To conclude, and to (sort of) stop whining at last

One company that had a very nice application process and I promise I’m not #Spon here, was Scope, because the application allowed for leaving sections such as employment history blank, with explanatory notes along the way saying “It’s okay if you don’t put any information here, but it might help us get to know your experience a little better”, or something like that. As an applicant, it makes you feel a lot better, and on a more even keel with your prospective employer, because it shows a modicum of respect and decency, even though you are a lowly job-seeker. It really stuck out to me, and that in itself is pretty tragic I think.

Job seeking is a difficult job for any of us, even if we enjoy the game, finding the right jobs and using the right keywords, knowing what we want and making sure we match up and we follow all the right processes, it’s still tinged constantly with tones of disrespect, and even contempt, for us as workers.

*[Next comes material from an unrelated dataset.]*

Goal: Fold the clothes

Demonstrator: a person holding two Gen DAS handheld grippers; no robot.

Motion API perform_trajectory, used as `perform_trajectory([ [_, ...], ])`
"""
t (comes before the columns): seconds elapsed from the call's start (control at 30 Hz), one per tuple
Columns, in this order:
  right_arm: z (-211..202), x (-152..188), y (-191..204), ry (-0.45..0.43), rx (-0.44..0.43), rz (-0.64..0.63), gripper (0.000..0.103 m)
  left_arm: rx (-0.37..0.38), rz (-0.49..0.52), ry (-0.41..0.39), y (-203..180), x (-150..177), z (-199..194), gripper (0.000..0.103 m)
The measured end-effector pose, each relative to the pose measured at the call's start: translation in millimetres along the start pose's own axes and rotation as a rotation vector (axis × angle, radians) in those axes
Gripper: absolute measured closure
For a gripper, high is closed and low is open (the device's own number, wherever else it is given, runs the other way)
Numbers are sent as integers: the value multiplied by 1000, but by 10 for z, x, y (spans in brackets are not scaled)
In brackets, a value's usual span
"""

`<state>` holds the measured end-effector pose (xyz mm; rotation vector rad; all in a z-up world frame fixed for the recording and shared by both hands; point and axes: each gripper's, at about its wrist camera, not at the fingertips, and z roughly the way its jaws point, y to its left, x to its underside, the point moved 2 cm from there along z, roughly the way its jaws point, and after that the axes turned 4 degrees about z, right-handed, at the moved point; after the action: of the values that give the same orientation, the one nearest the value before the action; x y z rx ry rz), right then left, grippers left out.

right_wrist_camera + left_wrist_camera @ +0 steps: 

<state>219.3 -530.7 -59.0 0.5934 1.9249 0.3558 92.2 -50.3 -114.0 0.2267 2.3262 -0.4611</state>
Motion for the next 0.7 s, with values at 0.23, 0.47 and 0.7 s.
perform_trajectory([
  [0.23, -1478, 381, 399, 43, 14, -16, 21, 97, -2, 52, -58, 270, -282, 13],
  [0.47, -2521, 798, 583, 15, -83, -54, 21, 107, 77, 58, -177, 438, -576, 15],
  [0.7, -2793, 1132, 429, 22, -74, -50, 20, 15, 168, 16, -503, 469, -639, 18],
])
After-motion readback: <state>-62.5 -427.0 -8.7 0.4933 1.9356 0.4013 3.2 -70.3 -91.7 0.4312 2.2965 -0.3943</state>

This contempt follows us into the world of work and at some times, feels like it’s not even worth it, considering the jungle that we’re competing to get into; the reality once you are in a job is that it is ruled by competing egos and conflicting duties and unspoken expectations, rather than the pure utopian purpose that pulled you in during your job search. A lot of my own bitterness is in realising that people are still people, no matter what job they are doing, and not everyone is playing to the same standards. I’ve concluded that the best we can do is keep working at our own purposes both now and in the future.

In the meantime, might as well work hard on being that coveted “great team player”; for your own sake, let alone anyone else’s, because it will make each day more enjoyable, easier, and god knows the damaged and motley crew that make up the mass of “the working people” needs a little bit of help and respect.